_Exercise instructions_
The response must contain every line from the records below that has "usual".

-------- Dataset records

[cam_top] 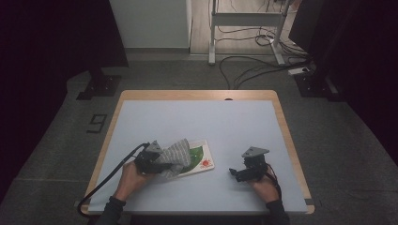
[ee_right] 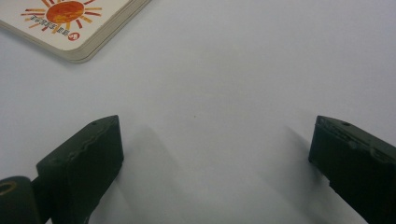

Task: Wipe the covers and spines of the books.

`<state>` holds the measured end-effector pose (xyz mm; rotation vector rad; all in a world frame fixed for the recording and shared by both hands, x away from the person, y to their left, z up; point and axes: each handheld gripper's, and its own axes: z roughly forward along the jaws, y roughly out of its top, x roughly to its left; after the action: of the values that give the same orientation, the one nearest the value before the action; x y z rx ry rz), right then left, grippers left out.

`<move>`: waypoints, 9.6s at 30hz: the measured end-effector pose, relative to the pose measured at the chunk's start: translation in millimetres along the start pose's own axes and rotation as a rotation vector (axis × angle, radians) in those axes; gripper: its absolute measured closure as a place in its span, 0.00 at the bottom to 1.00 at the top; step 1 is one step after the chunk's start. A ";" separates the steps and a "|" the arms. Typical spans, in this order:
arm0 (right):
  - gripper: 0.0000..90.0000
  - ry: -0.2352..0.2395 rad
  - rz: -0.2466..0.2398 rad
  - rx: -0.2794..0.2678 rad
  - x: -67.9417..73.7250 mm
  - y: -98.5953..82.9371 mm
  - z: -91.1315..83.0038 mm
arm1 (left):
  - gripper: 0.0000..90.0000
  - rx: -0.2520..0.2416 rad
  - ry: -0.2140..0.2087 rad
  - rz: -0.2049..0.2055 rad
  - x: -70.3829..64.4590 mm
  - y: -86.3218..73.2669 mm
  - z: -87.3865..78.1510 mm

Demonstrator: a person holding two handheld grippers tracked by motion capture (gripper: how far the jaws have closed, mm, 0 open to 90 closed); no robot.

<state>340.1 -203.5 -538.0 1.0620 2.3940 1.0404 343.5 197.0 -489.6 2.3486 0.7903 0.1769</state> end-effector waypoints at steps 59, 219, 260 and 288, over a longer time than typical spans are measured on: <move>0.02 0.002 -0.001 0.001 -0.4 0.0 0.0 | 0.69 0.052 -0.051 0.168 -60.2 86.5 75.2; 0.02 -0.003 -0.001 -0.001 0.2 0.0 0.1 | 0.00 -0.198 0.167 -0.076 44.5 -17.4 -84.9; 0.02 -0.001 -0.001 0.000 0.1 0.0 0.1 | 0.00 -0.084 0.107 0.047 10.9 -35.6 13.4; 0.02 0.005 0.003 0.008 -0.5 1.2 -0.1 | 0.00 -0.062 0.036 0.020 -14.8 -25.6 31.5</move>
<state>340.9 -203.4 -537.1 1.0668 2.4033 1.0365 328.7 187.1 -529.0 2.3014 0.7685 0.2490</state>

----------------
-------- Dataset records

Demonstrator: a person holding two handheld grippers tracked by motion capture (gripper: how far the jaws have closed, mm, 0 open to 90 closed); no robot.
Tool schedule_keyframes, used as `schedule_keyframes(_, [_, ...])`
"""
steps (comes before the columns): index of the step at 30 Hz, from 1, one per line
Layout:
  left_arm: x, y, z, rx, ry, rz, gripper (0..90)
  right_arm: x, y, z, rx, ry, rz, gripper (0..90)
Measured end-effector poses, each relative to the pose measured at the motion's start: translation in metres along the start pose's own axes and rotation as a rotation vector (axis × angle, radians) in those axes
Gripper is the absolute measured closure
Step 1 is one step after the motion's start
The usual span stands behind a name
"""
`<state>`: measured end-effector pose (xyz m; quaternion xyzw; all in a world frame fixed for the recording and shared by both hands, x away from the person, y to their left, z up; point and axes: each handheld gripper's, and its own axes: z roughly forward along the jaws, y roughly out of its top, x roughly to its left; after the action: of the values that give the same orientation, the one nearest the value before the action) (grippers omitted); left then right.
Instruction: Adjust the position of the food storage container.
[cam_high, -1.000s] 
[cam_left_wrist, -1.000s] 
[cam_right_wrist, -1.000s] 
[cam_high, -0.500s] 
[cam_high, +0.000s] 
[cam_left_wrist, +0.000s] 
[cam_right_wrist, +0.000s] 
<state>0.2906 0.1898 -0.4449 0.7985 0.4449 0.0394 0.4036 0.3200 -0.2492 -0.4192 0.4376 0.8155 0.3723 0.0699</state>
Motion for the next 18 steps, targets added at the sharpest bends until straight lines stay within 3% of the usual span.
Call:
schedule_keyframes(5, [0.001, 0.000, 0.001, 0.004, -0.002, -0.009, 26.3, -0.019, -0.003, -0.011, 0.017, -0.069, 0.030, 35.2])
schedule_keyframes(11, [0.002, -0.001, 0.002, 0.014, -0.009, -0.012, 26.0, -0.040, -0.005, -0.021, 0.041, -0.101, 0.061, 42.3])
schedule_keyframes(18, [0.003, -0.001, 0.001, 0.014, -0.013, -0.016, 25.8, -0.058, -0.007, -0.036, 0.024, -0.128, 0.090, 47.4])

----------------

_Solution_
The usual span stands behind a name
Motion for the next 18 steps, targets added at the sharpest bends until straight lines stay within 3% of the usual span.

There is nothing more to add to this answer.